Es herrscht zwar nicht der „Muff von tausend Jahren“ – doch scheinen viele Hochschulen, was die Digitalisierung angeht, zumindest in den 90er-Jahren steckengeblieben zu sein. Das Potenzial des „weltweit“ im World Wide Web werde zu wenig erkannt, monieren Svenja Bedenlier und Olaf Zawacki-Richter in einer aktuellen Studie des Hochschulforums Digitalisierung zur Rolle digitaler Medien in den Internationalisierungsstrategien deutscher Unis und FHs: Ein international ausgerichteter Internetauftritt? Sehen Hochschulen gerade noch als notwendig an. Die Webpräsenz zeitgemäß in eine Internationalisierungsstrategie einbinden, oder gar Geld und Personal dafür bereitstellen – das mache fast keiner, schreiben die Autoren weiter. Dass es Unis wie Fachhochschulen so schwer fällt, die losen Enden „digital“ und „international“ zu verknüpfen, liegt nach Ansicht von Experten auch daran, dass man gewachsenen Strukturen von Forschung und Lehre lange unangetastet gelassen hat, und nun versucht, digitale Angebote gleichsam „aufzupropfen“.
Lernorte
Weltoffen im Web

Der Weg ins Netz

Einen fundamental anderen Weg ging die FH Lübeck, die zu den Siegern des Strategiewettbewerbs „Hochschulbildung und Digitalisierung“ des Stifterverbandes zählt. „Unser erster Weg führte 1997 nicht in die Netze, sondern in die Netzwerke“, betont Rolf Granow, Direktor des Instituts für Lerndienstleistungen der Fachhochschule. Den vermeintlichen Nachteil – eine recht kleine FH im abgelegenen Nordosten Deutschlands zu sein – wandelten sie in einen Vorteil. „Wir haben von Anfang an darauf gesetzt, die Grenzenlosigkeit des Internet zu nutzen, um neue Zielgruppen zu erschließen“, sagt der Professor.

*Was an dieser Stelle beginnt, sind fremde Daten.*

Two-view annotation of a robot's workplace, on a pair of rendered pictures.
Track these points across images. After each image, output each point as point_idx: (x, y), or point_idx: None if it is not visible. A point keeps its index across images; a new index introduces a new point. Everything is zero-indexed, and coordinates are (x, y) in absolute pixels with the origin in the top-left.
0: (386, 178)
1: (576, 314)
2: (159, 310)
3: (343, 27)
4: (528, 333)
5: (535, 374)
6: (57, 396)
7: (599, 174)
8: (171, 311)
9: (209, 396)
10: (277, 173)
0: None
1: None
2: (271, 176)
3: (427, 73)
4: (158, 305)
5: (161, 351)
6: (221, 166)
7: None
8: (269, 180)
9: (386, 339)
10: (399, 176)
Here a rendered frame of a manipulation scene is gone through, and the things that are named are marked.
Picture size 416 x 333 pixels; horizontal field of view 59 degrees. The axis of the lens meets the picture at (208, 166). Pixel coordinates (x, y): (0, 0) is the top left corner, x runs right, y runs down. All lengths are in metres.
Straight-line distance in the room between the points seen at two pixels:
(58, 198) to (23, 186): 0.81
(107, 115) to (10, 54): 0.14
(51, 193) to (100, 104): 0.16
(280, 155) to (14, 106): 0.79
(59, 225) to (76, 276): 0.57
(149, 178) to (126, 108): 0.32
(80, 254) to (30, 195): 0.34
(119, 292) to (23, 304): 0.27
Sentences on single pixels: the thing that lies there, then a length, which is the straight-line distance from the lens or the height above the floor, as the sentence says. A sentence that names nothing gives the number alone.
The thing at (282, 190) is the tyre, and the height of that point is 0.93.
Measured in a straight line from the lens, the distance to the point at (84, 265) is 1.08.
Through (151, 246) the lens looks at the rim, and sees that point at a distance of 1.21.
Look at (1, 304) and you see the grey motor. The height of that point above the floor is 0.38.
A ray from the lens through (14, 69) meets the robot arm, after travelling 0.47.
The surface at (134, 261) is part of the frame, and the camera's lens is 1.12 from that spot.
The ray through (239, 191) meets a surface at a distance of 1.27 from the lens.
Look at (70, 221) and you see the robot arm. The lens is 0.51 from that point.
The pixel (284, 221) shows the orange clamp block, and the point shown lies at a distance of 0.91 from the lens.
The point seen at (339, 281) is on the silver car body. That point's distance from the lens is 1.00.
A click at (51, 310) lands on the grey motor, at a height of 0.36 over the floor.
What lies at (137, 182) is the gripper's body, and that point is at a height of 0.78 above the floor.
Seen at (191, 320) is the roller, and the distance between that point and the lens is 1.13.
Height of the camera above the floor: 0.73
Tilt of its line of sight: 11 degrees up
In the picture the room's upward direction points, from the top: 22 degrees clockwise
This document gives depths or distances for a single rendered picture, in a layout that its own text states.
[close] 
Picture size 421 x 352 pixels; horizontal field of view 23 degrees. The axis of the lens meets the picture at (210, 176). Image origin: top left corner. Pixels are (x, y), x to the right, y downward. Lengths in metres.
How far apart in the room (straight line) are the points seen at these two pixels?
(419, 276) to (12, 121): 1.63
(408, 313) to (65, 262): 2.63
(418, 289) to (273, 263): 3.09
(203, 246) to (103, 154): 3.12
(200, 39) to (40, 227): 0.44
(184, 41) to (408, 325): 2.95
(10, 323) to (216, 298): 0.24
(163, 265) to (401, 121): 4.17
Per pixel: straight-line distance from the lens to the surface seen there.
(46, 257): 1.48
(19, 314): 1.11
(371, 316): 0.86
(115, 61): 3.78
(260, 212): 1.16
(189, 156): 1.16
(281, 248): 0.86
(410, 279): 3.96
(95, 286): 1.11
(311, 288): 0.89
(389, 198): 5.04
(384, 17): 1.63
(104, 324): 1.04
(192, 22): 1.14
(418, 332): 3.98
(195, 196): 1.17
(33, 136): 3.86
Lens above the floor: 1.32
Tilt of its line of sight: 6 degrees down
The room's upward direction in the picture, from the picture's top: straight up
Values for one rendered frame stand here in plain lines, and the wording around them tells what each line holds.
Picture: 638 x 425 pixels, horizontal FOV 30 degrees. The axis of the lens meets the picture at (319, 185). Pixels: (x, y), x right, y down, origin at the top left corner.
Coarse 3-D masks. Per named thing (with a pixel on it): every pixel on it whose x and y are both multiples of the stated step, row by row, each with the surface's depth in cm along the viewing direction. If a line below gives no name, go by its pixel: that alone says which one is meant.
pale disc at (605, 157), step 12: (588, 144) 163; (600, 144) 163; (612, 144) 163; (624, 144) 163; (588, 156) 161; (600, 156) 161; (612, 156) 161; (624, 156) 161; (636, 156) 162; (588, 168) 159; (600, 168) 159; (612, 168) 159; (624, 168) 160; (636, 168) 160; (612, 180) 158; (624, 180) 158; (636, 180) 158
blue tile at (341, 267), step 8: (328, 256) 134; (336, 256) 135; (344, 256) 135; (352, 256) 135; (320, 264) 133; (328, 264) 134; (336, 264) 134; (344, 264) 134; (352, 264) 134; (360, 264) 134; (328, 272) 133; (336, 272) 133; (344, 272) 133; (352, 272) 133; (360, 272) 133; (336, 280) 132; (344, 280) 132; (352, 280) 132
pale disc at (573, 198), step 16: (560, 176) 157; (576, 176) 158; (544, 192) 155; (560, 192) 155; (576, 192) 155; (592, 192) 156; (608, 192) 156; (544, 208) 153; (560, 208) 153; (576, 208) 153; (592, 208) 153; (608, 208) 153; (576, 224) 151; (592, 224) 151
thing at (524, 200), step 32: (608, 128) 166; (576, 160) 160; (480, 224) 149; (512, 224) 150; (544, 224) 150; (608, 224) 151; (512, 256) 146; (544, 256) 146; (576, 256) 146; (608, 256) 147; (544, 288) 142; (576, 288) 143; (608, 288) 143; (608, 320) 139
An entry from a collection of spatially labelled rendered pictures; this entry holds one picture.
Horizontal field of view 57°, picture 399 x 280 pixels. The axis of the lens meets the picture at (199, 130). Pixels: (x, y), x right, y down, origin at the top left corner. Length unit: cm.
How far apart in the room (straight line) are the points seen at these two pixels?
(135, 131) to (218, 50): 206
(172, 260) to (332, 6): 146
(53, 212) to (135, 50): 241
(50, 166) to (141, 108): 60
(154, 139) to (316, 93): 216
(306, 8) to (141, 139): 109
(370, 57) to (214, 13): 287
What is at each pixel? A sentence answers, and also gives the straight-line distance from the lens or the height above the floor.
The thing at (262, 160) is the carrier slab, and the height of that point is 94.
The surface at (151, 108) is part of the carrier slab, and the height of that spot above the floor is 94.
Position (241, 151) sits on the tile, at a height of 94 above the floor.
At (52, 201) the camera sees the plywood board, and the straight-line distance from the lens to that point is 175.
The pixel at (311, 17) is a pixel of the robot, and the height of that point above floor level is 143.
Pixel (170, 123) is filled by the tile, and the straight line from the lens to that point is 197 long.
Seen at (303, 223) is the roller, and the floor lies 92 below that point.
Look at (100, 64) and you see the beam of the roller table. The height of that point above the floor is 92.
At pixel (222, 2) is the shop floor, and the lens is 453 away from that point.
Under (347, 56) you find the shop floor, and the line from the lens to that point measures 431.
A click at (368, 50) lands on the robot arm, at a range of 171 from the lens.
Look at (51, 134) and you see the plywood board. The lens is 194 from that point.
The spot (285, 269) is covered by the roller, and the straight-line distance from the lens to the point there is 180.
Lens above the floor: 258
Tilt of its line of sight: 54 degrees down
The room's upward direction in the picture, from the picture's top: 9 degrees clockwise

Studierende organisieren sich digital
Vor allem beeindruckte Granow die Fähigkeit zur Selbstorganisation der internationalen Studierenden, die sich während des ganzen Studiums nur drei Mal physisch gesehen hätten. „Sie haben ihre ganze Zusammenarbeit und ihren Austausch selber über das Netz organisiert.“ Die FH habe lediglich die technische Umgebung angeboten – die Studenten aber sonst an der langen Leine gelassen. „Sie haben sich so gegenseitig bereichert. Ihre Lernergebnisse waren immer besser als in homogenen Gruppen.“
Mit diesen methodischen Erfahrungen will die FH Lübeck ihre Fühler nun noch weiter gen Osten ausstrecken: Hierbei hat Rolf Granow die Türkei, Indien – oder ein Land wie China im Blick, mit dem die Schleswig-Holsteiner bereits gemeinsame Studiengänge durchführen. „Mit innovativen digitalen Formaten die Mittelschicht in diesen Ländern erschließen“, lautet Granows Marschrichtung.